=== Your goal ===
Restate, word for word, each entry that follows, but skip its pictures.

=== Given entries ===
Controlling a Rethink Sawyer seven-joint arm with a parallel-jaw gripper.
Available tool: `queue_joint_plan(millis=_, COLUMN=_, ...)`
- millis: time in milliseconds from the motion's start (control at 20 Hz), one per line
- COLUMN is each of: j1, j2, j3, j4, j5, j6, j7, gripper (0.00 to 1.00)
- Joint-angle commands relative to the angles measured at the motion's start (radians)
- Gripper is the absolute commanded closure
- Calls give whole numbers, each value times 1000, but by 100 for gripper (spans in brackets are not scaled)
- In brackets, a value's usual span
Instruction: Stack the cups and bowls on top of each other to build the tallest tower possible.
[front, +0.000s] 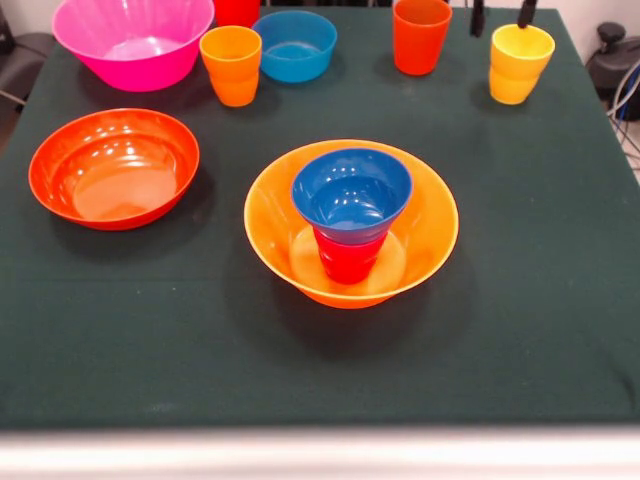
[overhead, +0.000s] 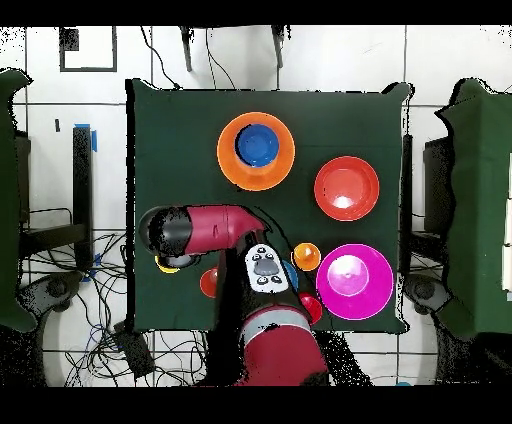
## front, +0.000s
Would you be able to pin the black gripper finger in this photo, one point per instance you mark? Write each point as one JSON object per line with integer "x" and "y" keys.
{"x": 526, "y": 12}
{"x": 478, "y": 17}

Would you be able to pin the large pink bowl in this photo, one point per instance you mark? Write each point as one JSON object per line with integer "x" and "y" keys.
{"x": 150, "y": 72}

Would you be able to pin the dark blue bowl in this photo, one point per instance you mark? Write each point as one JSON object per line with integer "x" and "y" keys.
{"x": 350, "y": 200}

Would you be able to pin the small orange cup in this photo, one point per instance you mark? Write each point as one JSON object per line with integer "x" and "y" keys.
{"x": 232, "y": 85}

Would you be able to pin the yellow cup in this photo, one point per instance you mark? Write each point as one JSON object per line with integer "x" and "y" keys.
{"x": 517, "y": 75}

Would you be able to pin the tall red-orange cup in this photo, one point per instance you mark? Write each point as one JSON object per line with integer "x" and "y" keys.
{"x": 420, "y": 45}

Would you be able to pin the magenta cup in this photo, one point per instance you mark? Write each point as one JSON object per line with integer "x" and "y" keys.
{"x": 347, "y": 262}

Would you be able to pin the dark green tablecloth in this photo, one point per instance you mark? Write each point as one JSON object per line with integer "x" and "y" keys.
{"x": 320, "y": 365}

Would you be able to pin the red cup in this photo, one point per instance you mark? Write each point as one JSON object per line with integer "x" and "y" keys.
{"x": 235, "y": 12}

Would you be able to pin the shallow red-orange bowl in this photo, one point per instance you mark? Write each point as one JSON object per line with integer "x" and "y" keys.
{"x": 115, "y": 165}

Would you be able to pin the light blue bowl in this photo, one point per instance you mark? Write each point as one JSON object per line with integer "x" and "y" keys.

=== Output ===
Controlling a Rethink Sawyer seven-joint arm with a parallel-jaw gripper.
Available tool: `queue_joint_plan(millis=_, COLUMN=_, ...)`
- millis: time in milliseconds from the motion's start (control at 20 Hz), one per line
- COLUMN is each of: j1, j2, j3, j4, j5, j6, j7, gripper (0.00 to 1.00)
- Joint-angle commands relative to the angles measured at the motion's start (radians)
- Gripper is the absolute commanded closure
- Calls give whole numbers, each value times 1000, but by 100 for gripper (spans in brackets are not scaled)
- In brackets, a value's usual span
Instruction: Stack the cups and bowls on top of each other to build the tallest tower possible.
[front, +0.000s] 
[overhead, +0.000s] 
## front, +0.000s
Would you be able to pin the black gripper finger in this photo, one point per instance you mark? Write each point as one JSON object per line with integer "x" and "y" keys.
{"x": 526, "y": 12}
{"x": 478, "y": 17}

Would you be able to pin the large pink bowl in this photo, one point per instance you mark? Write each point as one JSON object per line with integer "x" and "y" keys.
{"x": 150, "y": 72}

Would you be able to pin the dark blue bowl in this photo, one point per instance you mark? Write each point as one JSON object per line with integer "x" and "y" keys.
{"x": 350, "y": 200}

Would you be able to pin the small orange cup in this photo, one point per instance you mark? Write each point as one JSON object per line with integer "x" and "y" keys.
{"x": 232, "y": 85}

Would you be able to pin the yellow cup in this photo, one point per instance you mark? Write each point as one JSON object per line with integer "x" and "y" keys.
{"x": 517, "y": 75}

Would you be able to pin the tall red-orange cup in this photo, one point per instance you mark? Write each point as one JSON object per line with integer "x" and "y" keys.
{"x": 420, "y": 45}

Would you be able to pin the magenta cup in this photo, one point per instance you mark? Write each point as one JSON object per line with integer "x" and "y" keys.
{"x": 347, "y": 262}

Would you be able to pin the dark green tablecloth in this photo, one point per instance you mark? Write each point as one JSON object per line with integer "x" and "y" keys.
{"x": 320, "y": 365}

Would you be able to pin the red cup in this photo, one point per instance you mark? Write each point as one JSON object per line with integer "x" and "y" keys.
{"x": 235, "y": 12}

Would you be able to pin the shallow red-orange bowl in this photo, one point per instance you mark? Write each point as one JSON object per line with integer "x" and "y" keys.
{"x": 115, "y": 165}

Would you be able to pin the light blue bowl in this photo, one point per instance you mark? Write each point as one JSON object per line with integer "x" and "y" keys.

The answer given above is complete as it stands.